Ciò premesso, qualche considerazione preliminare si rende opportuna.

In primo luogo, va evidenziato che i golden powers mirano a tutelare interessi pubblici non perfettamente coincidenti con quelli protetti, in ambito settoriale, dalla regolamentazione bancaria e assicurativa, tanto che i poteri governativi consentono allo Stato di prescrivere l’adozione di condizioni e comportamenti ad ampio spettro. I due plessi disciplinari in parola possono comunque convivere (Garofoli, 1998), come ad esempio avviene ogni qual volta che un’operazione di concentrazione sia al contempo oggetto di scrutinio da parte dell’autorità di vigilanza in ambito finanziario e dell’autorità antitrust (Alvaro, 2019).

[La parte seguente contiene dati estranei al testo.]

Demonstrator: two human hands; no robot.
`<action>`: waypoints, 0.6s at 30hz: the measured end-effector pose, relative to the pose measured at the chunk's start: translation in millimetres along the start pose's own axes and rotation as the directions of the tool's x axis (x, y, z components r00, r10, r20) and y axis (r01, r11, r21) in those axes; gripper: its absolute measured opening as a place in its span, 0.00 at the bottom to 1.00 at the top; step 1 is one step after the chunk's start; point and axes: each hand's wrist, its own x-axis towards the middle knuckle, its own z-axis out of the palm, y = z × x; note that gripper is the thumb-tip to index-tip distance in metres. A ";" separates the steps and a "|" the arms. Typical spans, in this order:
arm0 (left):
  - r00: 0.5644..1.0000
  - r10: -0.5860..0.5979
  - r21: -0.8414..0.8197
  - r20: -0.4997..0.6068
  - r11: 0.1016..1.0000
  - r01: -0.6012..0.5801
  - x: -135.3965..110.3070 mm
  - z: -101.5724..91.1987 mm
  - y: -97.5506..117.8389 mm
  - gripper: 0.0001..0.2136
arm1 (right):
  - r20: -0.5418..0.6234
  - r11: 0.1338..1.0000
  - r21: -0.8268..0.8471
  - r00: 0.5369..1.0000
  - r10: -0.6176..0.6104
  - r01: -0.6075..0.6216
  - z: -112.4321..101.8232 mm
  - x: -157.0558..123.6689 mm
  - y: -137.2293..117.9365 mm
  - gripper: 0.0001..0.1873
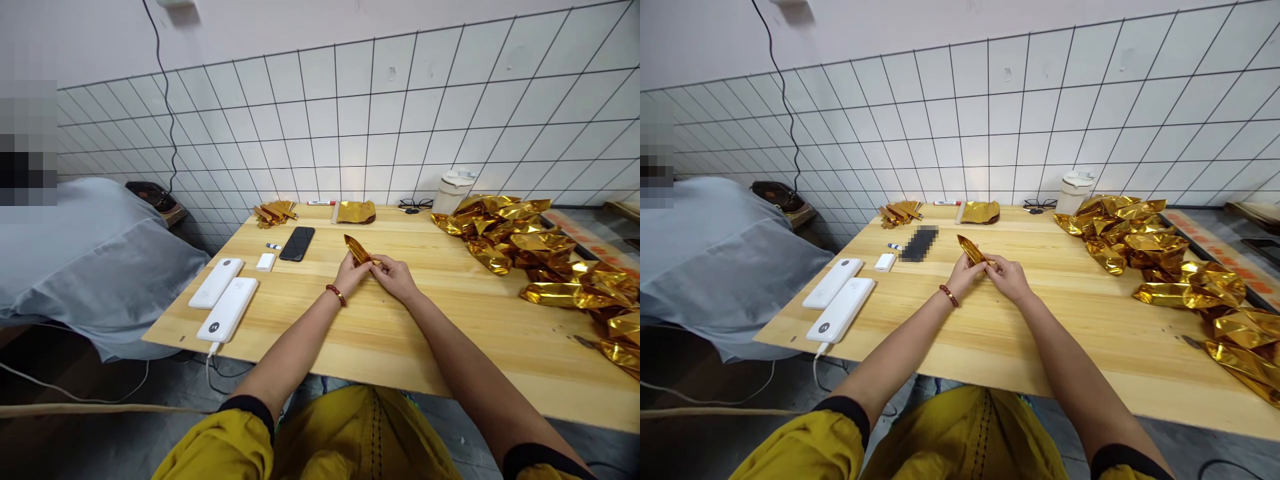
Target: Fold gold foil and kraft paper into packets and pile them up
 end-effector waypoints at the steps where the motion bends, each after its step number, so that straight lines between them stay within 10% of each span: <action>1: 1.000 0.006 0.034 0.021 0.999 -0.007 0.0 0.0 -2.3 0.14 | 0.015 1.000 0.021 1.000 0.002 -0.002 -0.6 -0.2 -1.2 0.21; 11: 0.972 0.225 0.385 0.065 0.893 -0.232 -4.7 -0.9 3.8 0.15 | -0.110 0.983 0.158 0.987 0.117 -0.099 -8.0 2.4 -4.7 0.35; 18: 0.976 0.113 0.147 -0.188 0.985 -0.086 3.1 -5.7 3.9 0.11 | -0.172 0.888 0.409 0.937 0.303 -0.211 -5.7 9.4 7.8 0.18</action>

Tutto ciò con l’opportuna precisazione che i golden powers si applicano nella misura in cui la tutela degli interessi essenziali dello Stato non sia adeguatamente garantita dalla sussistenza di una specifica regolamentazione di settore (concetto, quest’ultimo, già esplicitato nel D.P.R. n. 85/2014 e ribadito nell’art. 15 del d.l. 23/2020).

Vista la complessità organizzativa che connota gli assetti degli operatori bancari e assicurativi, ci si attende l’implementazione di procedure interne – ad applicazione temporanea – volte a mappare gli attivi strategici detenuti e poi a delineare e allocare le competenze decisionali, le responsabilità, i flussi endosocietari e gli oneri di istruttoria e notifica al Governo, con modalità efficaci e coerenti con le restanti disposizioni applicabili.

Inoltre, preme sottolineare che la norma da ultimo emanata sembra riesumare, nell’ottica della protezione degli interessi pubblici essenziali, l’accostamento fra settori strategici “tradizionali” (energia, trasporto, comunicazioni, ecc.) e settori bancario e assicurativo, come accadeva in passato con gli artt. 3 e 4 della l. 474/1994 sulle privatizzazioni, che consentivano a tutti gli operatori in parola di aprire il proprio azionariato al pubblico preservando l’indirizzo dello Stato (Marchetti, 1994).

Andando ancora più indietro nel tempo, riecheggiano le parole di chi ravvisava – in ben altri tempi – l’opportunità di tutelare “imprese spesso colossali, le cui sorti interessano tutta l’economia nazionale” con “uno Stato, non più agnostico, ma regolatore nell’interesse di fini superiori delle forze in conflitto” (Ascarelli, 1934).

Nel contesto della emergenza epidemiologica in corso, la “mano minacciosa del Leviathano” (G.Rossi, 1994) è stavolta chiamata a proteggere le imprese strategiche nazionali dal rischio che le debolezze strutturali riconducibili alla congiuntura in atto possano mettere in pericolo l’intero sistema (Capriglione, 2020), con la precisazione che un elevato livello di prevenzione sarà opportuno – e compatibile con le libertà europee – fintantoché le misure di cui trattasi continueranno ad essere necessarie e proporzionate agli obiettivi perseguiti.

L’auspicio più generale è quello di assistere a un’azione governativa che si risolva in iniziative volte non solo al superamento, in via transitoria, delle avversità del momento, ma anche all’assunzione di modifiche strutturali propedeutiche all’avvio di adeguate forme di ripresa per l’economia nazionale, che possano beneficiare di una congrua dialettica a livello europeo e internazionale.